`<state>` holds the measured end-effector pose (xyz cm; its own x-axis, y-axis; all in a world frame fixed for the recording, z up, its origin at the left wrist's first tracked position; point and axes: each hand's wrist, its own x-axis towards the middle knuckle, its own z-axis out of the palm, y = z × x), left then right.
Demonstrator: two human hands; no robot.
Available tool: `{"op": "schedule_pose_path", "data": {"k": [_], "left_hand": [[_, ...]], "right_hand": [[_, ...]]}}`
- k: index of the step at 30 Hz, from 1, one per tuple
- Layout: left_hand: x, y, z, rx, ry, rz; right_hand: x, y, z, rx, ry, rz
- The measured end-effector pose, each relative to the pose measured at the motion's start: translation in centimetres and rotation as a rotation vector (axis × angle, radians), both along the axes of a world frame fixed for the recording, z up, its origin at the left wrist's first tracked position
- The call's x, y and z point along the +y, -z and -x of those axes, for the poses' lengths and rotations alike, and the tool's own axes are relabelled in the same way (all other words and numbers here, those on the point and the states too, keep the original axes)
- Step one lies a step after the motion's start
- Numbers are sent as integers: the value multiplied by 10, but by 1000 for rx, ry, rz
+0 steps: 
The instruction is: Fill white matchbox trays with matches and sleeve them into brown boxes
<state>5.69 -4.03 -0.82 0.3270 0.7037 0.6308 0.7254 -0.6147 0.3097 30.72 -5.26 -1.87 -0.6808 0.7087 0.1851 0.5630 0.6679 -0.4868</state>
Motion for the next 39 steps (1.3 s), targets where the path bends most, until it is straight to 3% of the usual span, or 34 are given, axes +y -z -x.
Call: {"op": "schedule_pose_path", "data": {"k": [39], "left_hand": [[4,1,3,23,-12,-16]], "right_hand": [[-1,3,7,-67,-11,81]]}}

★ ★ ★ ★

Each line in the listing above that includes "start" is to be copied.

- The measured end-effector pose, each relative to the pose measured at the motion's start: translation in centimetres and rotation as a rotation vector (axis × angle, radians), both along the axes of a world frame fixed for the recording, z up, its origin at the left wrist's first tracked position
- Step one lies a step after the motion's start

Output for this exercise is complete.